The new Sharp chief will have one tricky task awaiting him right away: how to handle Japanese affiliate Sakai Display Products.

Sharp said Friday that it has entered talks to acquire the rest of Sakai Display’s outstanding shares to turn it into a wholly owned subsidiary.

Since Sharp brought the display maker’s factory online in 2009, the facility has not generated enough profit to justify the massive investment. An asset management company for Gou had owned a majority interest in the plant, but unloaded its stake by 2019.

Sharp has vacillated in its approach to Sakai Display, based in the city of Sakai just outside of Osaka. At one point, it had considered turning the display maker into a subsidiary, only to stop short of a buyout.

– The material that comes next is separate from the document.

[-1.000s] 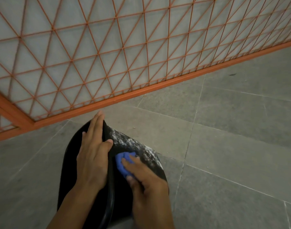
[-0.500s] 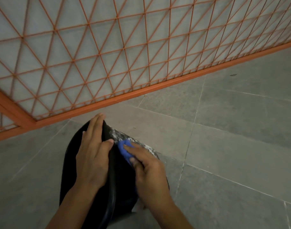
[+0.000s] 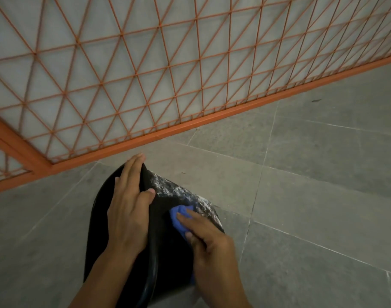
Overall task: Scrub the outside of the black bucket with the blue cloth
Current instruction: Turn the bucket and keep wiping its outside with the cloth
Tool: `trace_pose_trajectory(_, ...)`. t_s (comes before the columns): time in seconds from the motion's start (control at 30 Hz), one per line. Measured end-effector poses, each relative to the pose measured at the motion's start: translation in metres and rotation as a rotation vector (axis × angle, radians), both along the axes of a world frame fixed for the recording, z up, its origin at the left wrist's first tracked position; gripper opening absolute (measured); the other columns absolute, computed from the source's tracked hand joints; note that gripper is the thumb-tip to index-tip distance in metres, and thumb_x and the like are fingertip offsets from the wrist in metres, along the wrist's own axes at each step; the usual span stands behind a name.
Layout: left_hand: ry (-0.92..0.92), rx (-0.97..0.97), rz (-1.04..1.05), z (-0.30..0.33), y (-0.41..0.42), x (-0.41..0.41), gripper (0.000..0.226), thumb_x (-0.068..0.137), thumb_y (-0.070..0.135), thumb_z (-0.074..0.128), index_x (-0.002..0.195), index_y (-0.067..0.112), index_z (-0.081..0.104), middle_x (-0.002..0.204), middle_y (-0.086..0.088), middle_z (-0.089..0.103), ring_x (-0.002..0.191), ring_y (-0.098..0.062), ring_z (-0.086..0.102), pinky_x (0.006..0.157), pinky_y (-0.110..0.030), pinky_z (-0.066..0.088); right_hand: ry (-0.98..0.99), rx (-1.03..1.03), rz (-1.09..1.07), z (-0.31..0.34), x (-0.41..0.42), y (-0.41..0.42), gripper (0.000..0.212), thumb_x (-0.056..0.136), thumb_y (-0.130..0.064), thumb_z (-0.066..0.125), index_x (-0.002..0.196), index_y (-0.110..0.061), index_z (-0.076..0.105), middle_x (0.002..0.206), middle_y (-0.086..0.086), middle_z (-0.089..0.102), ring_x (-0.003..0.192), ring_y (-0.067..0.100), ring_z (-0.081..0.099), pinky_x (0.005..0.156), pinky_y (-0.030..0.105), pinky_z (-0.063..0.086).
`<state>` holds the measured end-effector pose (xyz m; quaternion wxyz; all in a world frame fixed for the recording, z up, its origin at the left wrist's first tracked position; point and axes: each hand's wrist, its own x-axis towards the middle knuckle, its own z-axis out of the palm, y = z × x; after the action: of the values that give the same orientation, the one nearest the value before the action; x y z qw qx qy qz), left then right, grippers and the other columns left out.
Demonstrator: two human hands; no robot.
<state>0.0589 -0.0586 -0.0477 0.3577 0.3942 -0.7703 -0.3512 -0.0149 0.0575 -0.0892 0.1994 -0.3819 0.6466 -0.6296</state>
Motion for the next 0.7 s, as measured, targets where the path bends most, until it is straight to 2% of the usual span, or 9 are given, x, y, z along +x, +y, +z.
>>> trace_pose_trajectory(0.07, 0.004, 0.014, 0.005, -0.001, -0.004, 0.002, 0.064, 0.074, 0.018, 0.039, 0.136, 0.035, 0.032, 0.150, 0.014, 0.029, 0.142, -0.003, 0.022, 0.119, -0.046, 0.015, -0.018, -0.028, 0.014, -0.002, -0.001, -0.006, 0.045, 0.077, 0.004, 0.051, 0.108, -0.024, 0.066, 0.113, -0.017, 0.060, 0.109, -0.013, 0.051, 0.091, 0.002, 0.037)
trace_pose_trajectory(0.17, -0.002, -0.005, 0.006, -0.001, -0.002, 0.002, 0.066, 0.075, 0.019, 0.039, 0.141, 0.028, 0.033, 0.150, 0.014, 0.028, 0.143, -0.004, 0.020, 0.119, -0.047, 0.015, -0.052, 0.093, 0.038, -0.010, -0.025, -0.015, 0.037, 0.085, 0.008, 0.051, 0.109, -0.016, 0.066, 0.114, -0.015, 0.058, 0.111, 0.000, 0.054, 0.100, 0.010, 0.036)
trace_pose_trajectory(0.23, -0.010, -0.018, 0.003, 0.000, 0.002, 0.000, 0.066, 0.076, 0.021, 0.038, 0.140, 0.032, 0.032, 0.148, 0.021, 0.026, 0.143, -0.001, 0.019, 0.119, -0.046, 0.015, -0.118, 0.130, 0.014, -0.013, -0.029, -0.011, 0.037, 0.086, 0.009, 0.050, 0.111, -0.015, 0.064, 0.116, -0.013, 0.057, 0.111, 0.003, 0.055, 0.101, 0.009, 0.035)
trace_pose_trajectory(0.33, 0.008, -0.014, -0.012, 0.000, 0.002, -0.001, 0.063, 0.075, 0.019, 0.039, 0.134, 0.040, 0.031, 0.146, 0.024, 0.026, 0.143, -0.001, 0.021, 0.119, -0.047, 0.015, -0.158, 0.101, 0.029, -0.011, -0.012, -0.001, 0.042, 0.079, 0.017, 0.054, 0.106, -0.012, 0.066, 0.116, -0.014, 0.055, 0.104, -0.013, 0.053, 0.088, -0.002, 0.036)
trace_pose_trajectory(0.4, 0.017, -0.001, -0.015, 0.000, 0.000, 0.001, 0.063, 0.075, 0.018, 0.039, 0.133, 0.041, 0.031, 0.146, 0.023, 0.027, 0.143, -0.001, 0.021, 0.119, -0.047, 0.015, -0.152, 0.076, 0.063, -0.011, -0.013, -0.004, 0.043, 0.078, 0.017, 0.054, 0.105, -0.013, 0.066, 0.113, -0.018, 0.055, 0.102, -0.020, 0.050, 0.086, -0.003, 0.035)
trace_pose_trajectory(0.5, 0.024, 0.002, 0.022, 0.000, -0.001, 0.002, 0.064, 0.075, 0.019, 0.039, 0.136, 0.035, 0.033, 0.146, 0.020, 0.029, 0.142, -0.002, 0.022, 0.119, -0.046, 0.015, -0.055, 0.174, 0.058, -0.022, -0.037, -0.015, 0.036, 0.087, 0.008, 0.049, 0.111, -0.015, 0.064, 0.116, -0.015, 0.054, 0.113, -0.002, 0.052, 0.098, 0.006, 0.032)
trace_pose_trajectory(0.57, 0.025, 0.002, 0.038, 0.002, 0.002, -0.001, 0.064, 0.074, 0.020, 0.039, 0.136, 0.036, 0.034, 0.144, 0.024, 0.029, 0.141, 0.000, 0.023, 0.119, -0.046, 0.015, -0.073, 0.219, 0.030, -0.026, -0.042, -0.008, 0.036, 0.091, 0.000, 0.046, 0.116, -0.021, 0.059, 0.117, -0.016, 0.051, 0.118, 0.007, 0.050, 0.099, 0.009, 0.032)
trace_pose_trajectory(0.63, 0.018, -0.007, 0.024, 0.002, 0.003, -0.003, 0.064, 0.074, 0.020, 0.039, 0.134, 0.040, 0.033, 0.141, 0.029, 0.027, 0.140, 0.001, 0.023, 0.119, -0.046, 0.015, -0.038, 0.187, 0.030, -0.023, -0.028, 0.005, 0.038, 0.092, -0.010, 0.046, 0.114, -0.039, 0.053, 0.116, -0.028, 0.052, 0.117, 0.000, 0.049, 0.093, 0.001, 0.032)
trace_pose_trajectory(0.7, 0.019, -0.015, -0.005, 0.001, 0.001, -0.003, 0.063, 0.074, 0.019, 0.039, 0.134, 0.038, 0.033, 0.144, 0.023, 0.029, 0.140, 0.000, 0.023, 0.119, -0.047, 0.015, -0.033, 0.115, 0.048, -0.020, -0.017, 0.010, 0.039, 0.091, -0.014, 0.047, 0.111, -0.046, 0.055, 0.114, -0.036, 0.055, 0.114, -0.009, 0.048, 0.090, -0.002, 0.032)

Last year, Sharp said it would sell its entire remaining stake, but it could not reach a deal with the would-be buyer and was forced to scrap the plan.

Sharp now owns 20% of the Sakai Display. It has entered talks about acquiring the rest with World Praise, a Samoa-registered investment vehicle that holds the remaining 80%.

In discussing the acquisition, Tai has stressed the importance of a reliable supply of panels for the TV business, and cited the “risk in depending too heavily on China for core parts”.

Foxconn-owned Sharp needs to navigate tensions trade and technology tensions involving China, Taiwan and the US.

Supplying products for which demand is rising, such as laptop computer displays, will smooth out fluctuations in the more volatile market for larger panels, the thinking goes.

Sakai Display reported a net loss of more than ¥100 billion for 2020.

The display market is weaker now than it was last spring, when Sharp made its earlier decision to sell the affiliate, complicating matters for Wu even further.